1.
$Advanced Micro Devices (AMD.US)$ 's answer to $NVDA's CUDA is ROCm. But he thinks there are big differences between these two. CUDA is a mature ecosystem, and most developers know CUDA as it has been around since 2006. CUDA is also much more optimized and stable.
2. $AMD has made significant strides in optimizing ROCm, but it still needs to catch up with CUDA. He also thinks ROCm's disadvantage is its heterogeneous nature of supporting $AMD and other hardware, which adds to the complexity. CUDA, on the other hand, is optimized for $NVDA hardware only.
3. CUDA has an extensive layer of libraries, while ROCm's libraries are still evolving. He also notes that ROCm is not doing well with partnerships compared to CUDA, which has partnerships with hyperscalers.
4. He thinks
$Amazon (AMZN.US)$ AWS's Trainium chip is performance wise between $NVDA H100 and $NVDA A100. He really likes H100 for LLMs; with the introduction of P5 instances, they have reduced training costs by 40%.
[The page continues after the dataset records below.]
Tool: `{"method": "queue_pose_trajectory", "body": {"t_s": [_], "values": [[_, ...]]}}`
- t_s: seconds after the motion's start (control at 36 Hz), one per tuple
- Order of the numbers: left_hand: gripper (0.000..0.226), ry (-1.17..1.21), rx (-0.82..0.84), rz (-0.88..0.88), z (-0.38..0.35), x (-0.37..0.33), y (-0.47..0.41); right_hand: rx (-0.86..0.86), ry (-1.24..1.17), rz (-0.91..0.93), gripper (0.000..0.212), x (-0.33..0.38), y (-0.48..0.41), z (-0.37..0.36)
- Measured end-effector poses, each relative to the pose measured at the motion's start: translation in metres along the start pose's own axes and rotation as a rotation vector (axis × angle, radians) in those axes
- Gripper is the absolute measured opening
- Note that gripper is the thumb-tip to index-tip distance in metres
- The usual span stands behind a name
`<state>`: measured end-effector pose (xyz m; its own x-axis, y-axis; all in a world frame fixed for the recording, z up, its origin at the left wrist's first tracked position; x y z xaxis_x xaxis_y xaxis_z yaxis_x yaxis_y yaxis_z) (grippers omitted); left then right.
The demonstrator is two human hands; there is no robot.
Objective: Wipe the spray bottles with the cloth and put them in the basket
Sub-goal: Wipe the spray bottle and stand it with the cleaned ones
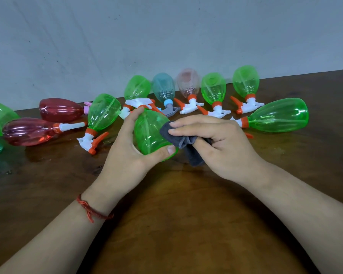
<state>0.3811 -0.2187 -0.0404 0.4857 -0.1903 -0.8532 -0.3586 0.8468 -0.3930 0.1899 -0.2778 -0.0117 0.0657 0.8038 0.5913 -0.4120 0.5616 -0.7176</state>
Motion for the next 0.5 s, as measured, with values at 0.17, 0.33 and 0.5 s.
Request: {"method": "queue_pose_trajectory", "body": {"t_s": [0.17, 0.33, 0.5], "values": [[0.113, 0.028, 0.180, -0.126, -0.012, -0.014, 0.011, -0.090, -0.073, -0.155, 0.051, -0.016, -0.005, 0.003], [0.113, 0.162, 0.278, -0.176, -0.018, -0.023, 0.019, -0.149, -0.375, -0.315, 0.046, -0.023, -0.008, 0.008], [0.119, 0.009, 0.293, -0.224, -0.022, -0.016, 0.017, -0.162, -0.168, -0.160, 0.047, -0.014, -0.008, 0.009]]}}
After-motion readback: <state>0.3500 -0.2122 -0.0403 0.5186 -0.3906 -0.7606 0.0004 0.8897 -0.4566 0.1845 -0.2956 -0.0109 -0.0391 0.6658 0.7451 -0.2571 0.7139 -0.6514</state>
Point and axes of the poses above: each hand's wrist, its own y-axis away from the middle knuckle, its own z-axis out of the back of the hand, x = y × z, the point moved 7 cm from there along -y, towards the middle knuckle, and after that the axes turned 8 degrees about -x, right-handed, at the moved point
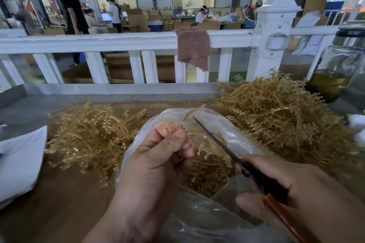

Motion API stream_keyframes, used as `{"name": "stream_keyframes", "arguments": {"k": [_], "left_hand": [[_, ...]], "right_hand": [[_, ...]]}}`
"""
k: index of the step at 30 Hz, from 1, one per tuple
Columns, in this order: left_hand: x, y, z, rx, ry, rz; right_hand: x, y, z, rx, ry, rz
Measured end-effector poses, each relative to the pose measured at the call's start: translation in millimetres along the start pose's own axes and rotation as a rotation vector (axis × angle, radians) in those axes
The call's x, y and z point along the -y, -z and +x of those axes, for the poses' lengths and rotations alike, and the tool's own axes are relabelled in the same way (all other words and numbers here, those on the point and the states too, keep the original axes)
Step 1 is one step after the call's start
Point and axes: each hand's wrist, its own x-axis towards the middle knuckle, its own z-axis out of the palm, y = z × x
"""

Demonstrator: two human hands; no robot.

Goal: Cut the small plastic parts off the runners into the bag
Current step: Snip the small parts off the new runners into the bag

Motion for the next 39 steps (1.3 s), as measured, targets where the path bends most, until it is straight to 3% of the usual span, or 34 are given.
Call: {"name": "stream_keyframes", "arguments": {"k": [2,4,10,21,39], "left_hand": [[-0.3,0.6,-0.4,0.007,0.009,-0.013],[-0.4,1.3,-0.7,0.013,0.019,-0.026],[0.1,-1.5,-0.5,-0.014,-0.042,0.008],[8.8,-0.5,4.1,-0.087,-0.219,0.237],[12.3,-5.7,2.5,-0.089,-0.308,0.264]], "right_hand": [[-2.6,0.4,-4.0,0.096,0.002,0.034],[-6.1,5.9,-3.0,0.026,-0.012,0.001],[-5.0,11.5,-2.4,0.1,-0.001,-0.039],[-0.1,9.9,-4.6,-0.048,-0.005,-0.152],[-3.2,21.2,-5.0,-0.075,0.105,-0.205]]}}
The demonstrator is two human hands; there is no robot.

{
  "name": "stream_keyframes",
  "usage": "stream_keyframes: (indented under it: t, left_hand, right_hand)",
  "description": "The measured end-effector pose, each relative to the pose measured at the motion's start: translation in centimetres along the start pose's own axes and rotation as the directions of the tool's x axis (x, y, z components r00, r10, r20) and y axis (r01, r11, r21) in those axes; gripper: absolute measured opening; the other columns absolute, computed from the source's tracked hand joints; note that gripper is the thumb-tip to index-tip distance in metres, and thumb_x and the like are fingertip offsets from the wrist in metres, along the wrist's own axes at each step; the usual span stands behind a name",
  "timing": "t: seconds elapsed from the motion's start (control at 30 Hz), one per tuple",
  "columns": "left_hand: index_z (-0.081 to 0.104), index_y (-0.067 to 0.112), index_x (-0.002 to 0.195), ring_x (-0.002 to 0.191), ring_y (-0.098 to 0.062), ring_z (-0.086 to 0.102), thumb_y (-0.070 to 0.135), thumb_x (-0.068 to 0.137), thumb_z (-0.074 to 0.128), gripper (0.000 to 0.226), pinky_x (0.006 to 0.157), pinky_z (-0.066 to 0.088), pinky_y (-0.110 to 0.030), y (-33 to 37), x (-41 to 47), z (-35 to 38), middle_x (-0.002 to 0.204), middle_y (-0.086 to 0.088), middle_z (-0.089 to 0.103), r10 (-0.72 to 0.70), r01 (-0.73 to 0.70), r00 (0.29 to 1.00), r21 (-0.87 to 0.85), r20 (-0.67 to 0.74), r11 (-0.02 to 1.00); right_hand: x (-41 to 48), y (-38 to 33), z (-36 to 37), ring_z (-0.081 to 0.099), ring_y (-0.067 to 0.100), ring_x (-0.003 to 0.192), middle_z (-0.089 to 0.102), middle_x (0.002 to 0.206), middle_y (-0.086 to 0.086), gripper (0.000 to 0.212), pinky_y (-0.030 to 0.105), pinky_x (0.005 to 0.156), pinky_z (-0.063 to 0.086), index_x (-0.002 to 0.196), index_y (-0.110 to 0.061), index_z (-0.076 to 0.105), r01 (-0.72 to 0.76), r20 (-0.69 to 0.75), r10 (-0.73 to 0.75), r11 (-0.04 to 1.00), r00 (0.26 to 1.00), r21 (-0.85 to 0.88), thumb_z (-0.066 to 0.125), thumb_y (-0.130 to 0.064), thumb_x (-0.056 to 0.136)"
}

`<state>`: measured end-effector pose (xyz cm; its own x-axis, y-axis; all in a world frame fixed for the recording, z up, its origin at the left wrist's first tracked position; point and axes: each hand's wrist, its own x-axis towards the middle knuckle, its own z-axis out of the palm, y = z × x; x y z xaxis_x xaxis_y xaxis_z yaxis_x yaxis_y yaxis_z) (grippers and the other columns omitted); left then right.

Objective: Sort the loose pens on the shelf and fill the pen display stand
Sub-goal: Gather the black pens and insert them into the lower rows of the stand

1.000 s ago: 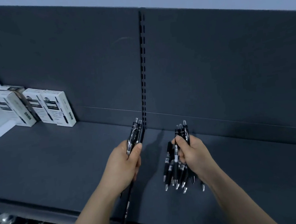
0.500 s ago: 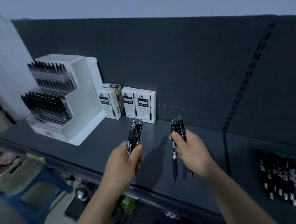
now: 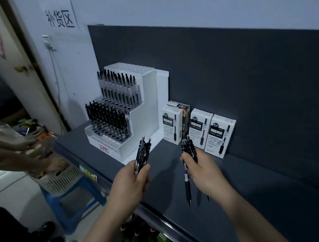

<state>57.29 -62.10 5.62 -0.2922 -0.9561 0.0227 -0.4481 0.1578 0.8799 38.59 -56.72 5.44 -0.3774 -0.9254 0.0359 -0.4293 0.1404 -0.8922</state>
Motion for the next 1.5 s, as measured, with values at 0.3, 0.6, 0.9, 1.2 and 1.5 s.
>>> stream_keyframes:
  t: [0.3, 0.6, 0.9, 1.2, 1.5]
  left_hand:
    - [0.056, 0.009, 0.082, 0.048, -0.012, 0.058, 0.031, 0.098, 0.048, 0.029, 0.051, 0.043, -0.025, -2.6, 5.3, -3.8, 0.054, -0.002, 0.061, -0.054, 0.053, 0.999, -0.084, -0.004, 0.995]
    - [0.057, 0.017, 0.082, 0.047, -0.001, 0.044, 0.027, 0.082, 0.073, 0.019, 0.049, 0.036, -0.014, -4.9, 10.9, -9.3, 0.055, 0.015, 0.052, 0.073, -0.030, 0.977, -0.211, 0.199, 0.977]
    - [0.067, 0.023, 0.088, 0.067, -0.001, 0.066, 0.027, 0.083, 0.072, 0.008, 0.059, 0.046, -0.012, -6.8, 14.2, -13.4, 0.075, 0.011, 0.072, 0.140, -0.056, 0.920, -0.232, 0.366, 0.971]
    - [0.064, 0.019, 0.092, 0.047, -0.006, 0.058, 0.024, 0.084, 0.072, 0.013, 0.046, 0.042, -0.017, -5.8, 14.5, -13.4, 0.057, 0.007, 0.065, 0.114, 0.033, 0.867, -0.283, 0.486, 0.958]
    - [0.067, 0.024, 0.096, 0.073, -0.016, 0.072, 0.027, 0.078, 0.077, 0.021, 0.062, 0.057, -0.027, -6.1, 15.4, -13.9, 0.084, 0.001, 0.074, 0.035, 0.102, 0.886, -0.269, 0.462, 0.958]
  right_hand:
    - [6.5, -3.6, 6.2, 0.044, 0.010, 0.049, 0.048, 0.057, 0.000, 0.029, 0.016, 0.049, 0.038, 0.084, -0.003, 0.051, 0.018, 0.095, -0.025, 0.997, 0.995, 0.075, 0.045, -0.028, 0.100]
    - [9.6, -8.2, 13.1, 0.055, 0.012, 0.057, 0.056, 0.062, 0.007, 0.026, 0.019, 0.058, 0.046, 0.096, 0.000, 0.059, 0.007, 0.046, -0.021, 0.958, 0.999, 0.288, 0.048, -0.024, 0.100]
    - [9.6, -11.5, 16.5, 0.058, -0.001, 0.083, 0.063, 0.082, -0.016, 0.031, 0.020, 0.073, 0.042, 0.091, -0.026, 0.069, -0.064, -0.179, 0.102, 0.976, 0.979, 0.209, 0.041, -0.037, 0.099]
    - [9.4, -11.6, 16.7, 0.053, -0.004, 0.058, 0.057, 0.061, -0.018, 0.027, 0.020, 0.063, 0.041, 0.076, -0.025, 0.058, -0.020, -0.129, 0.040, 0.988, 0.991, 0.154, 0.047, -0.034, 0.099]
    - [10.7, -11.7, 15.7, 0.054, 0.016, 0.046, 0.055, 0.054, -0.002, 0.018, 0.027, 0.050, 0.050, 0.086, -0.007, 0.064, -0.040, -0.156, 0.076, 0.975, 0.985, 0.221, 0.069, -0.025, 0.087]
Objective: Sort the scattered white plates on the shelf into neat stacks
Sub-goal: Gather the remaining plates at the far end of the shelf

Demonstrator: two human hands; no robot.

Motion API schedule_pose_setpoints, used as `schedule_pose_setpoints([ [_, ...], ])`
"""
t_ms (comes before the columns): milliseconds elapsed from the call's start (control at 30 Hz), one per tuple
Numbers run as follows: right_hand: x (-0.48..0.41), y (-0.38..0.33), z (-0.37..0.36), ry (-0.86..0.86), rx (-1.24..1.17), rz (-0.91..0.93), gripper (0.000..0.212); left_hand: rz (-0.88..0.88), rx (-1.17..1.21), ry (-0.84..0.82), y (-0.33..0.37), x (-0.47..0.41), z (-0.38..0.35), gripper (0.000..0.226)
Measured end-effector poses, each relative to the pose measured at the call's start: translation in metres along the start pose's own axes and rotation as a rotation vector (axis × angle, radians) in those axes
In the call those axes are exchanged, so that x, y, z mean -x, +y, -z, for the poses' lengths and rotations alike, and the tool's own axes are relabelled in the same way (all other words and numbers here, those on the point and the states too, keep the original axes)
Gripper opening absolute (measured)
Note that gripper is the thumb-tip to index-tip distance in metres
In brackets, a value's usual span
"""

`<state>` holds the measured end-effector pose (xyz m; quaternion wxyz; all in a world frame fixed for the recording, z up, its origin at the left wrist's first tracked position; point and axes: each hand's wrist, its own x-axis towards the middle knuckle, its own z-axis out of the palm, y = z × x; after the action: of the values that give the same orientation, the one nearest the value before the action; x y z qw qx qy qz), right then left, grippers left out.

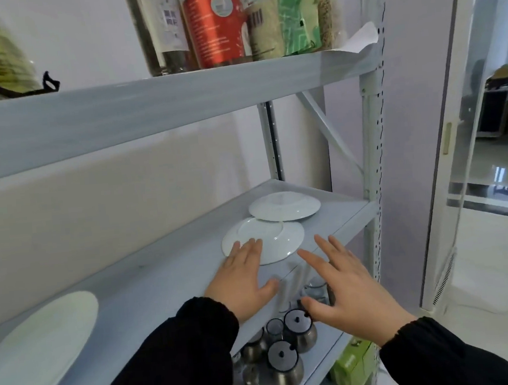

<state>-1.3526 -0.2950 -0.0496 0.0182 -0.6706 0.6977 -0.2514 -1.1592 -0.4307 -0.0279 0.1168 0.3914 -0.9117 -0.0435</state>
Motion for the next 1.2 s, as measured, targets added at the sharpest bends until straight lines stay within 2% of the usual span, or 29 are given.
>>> schedule_pose_setpoints([
  [133, -0.014, 0.011, -0.004, -0.031, -0.020, 0.037, 0.079, 0.016, -0.077, -0.111, 0.010, -0.034, -0.013, 0.086],
  [267, -0.023, 0.014, -0.009, -0.069, -0.059, 0.075, 0.078, 0.050, -0.101, -0.114, 0.013, -0.036, -0.012, 0.094],
  [500, -0.038, -0.008, -0.025, -0.100, -0.135, 0.172, 0.077, 0.098, -0.235, -0.022, 0.005, 0.033, 0.015, 0.094],
  [733, -0.044, -0.056, -0.045, -0.130, -0.173, 0.284, 0.078, 0.242, -0.422, 0.049, -0.014, 0.109, 0.026, 0.074],
  [833, -0.044, -0.076, -0.052, -0.157, -0.176, 0.321, 0.079, 0.229, -0.429, 0.160, -0.030, 0.133, 0.028, 0.069],
  [1033, -0.044, -0.113, -0.060, -0.252, -0.118, 0.368, 0.083, 0.284, -0.370, 0.159, -0.043, 0.156, 0.033, 0.069],
  [1133, -0.049, -0.130, -0.061, -0.327, -0.068, 0.382, 0.086, 0.287, -0.242, 0.123, -0.048, 0.162, 0.030, 0.072],
  [1200, -0.054, -0.139, -0.062, -0.381, -0.045, 0.352, 0.089, 0.368, -0.173, 0.037, -0.050, 0.164, 0.030, 0.082],
])
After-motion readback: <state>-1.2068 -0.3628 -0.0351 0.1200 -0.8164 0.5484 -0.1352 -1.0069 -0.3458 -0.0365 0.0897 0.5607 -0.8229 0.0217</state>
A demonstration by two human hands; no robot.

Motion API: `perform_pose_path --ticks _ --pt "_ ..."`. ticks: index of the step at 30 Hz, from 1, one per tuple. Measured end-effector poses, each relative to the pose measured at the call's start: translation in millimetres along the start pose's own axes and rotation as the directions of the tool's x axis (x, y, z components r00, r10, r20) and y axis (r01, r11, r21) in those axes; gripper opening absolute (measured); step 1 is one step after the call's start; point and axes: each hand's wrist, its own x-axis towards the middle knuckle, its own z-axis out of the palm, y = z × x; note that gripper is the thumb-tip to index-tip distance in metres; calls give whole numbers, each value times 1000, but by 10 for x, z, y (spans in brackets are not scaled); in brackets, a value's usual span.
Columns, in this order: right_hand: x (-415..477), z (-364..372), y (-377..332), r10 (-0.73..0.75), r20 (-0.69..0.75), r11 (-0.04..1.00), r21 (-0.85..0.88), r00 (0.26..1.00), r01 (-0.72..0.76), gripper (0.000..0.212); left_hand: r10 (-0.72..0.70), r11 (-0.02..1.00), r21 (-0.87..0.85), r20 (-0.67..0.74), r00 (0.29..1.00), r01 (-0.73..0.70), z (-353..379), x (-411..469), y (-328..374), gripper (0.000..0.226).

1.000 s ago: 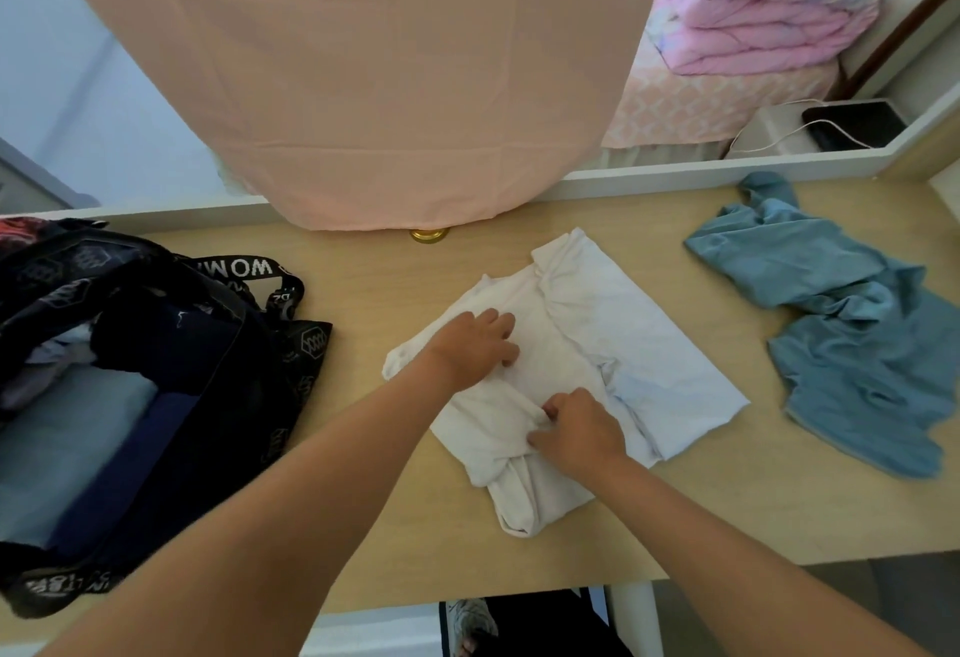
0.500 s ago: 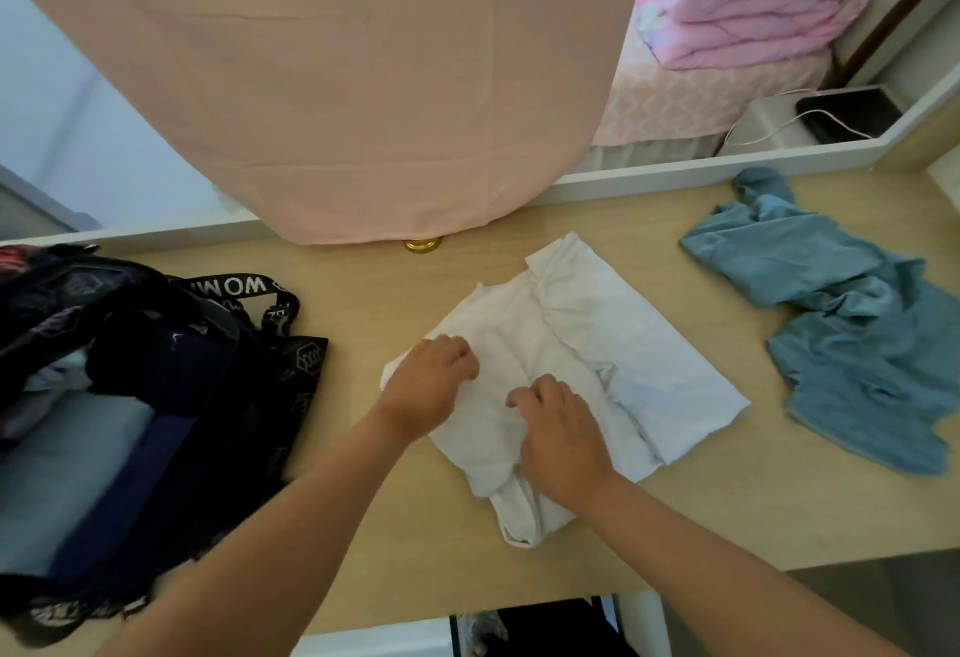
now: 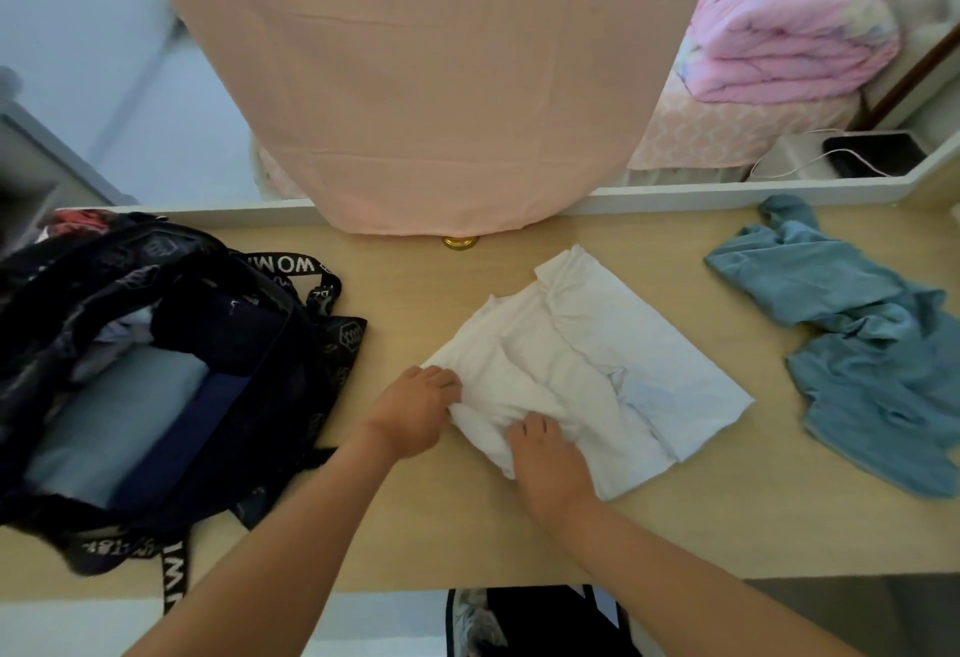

5. He sees a few bottlenecks for the industry, including $NVDA:
- Advanced nodes with issues related to yield, defect densities, and overall process stability
- Material limitation, with silicon reaching physical limits now.
- Heat dissipation challenge. He notes that $NVDA is having difficulty balancing power consumption with performance.
- Interconnected latency. While $NVDA has developed NVLink and Infinity Fabric, there are still issues surrounding this topic.
6. In his view, the most exciting developments in the industry are optical interconnects, where people are exploring optical interconnects to replace traditional copper-based interconnects, offering higher bandwidth and lower latency.
FumooFu : Where is this ex-nvidia employee now working in?